The PEOPLE of the State of New York, Respondent, v. Robert JONES, Defendant-Appellant.
Judgment, Supreme Court, New York County (Franklin Weissberg, J.), rendered February 27, 1996, convicting defendant, after a jury trial, of attempted murder in the second degree, criminal possession of a weapon in the second degree and criminal possession of a weapon in the third degree, and sentencing him, as a second felony offender, to concurrent terms of 121/212 to 25 years, 71/212 to 15 years and 31/212 to 7 years, respectively, unanimously affirmed.
The court properly denied defendant's motion to suppress various evidence as fruits of an allegedly unlawful seizure. In a face-to-face encounter (see, People v. Castro, 115 A.D.2d 433, 497 N.Y.S.2d 1, lv. denied 68 N.Y.2d 850, 508 N.Y.S.2d 407, 501 N.E.2d 15; see also, People v. Green, 35 N.Y.2d 193, 195-196, 360 N.Y.S.2d 243, 318 N.E.2d 464) with a sanitation worker, the arresting officer received information about a recent nearby shooting committed by two perpetrators who had just ran into a nearby subway station. The officer immediately proceeded into the station and discovered defendant and another man who reasonably appeared to be accompanying him, both of whom matched the joint description received, and were the only persons in the station whose appearances were consistent with the description. This provided reasonable suspicion for a stop and frisk (see, People v. Ellison, 222 A.D.2d 693, 636 N.Y.S.2d 348, lv. denied 87 N.Y.2d 1019, 644 N.Y.S.2d 152, 666 N.E.2d 1066). The immediate flight of defendant's companion upon seeing the officer elevated the level of suspicion (see, Matter of Robert R., 231 A.D.2d 406, 647 N.Y.S.2d 199), and the forcible detention of defendant was warranted and did not constitute an arrest (People v. Allen, 73 N.Y.2d 378, 379, 540 N.Y.S.2d 971, 538 N.E.2d 323).

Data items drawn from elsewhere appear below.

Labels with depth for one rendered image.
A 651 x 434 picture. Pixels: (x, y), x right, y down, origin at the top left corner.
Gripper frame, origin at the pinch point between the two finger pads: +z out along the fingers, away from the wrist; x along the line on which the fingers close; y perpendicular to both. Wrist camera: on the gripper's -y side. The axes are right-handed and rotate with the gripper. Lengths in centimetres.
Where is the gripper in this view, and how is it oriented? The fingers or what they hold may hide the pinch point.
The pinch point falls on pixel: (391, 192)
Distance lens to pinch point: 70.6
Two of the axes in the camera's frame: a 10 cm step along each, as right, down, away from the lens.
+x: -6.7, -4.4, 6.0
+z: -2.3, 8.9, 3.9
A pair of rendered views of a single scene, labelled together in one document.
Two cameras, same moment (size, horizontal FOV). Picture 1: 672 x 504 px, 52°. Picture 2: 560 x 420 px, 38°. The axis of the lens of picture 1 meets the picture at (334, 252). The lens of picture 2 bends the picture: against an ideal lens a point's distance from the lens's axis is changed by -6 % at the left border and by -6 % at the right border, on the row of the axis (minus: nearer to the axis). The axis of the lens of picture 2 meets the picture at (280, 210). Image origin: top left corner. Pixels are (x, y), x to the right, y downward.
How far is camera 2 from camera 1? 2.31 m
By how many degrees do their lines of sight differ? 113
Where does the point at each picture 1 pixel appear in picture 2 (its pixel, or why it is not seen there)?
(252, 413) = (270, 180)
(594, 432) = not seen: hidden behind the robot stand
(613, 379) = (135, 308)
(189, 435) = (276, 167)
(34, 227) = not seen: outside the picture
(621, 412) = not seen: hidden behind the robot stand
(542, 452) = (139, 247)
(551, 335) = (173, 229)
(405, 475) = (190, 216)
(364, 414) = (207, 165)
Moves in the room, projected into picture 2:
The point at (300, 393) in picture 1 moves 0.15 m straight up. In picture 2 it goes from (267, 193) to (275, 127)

The People established by clear and convincing evidence that there was an independent source for the in-court identification of defendant by an eyewitness whose showup identification had been suppressed as unduly suggestive (see, People v. Gutierrez, 235 A.D.2d 221, 652 N.Y.S.2d 270, lv. denied 89 N.Y.2d 1093, 660 N.Y.S.2d 387, 682 N.E.2d 988). Even if admission of this in-court identification was erroneous, the error was harmless in light of the overwhelming evidence of guilt (see, People v. Orraca, 237 A.D.2d 148, 149, 655 N.Y.S.2d 7, lv. denied 90 N.Y.2d 861, 661 N.Y.S.2d 188, 683 N.E.2d 1062).
The People established a proper chain of custody for the bullet recovered from the victim during surgery (see, People v. Julian, 41 N.Y.2d 340, 392 N.Y.S.2d 610, 360 N.E.2d 1310).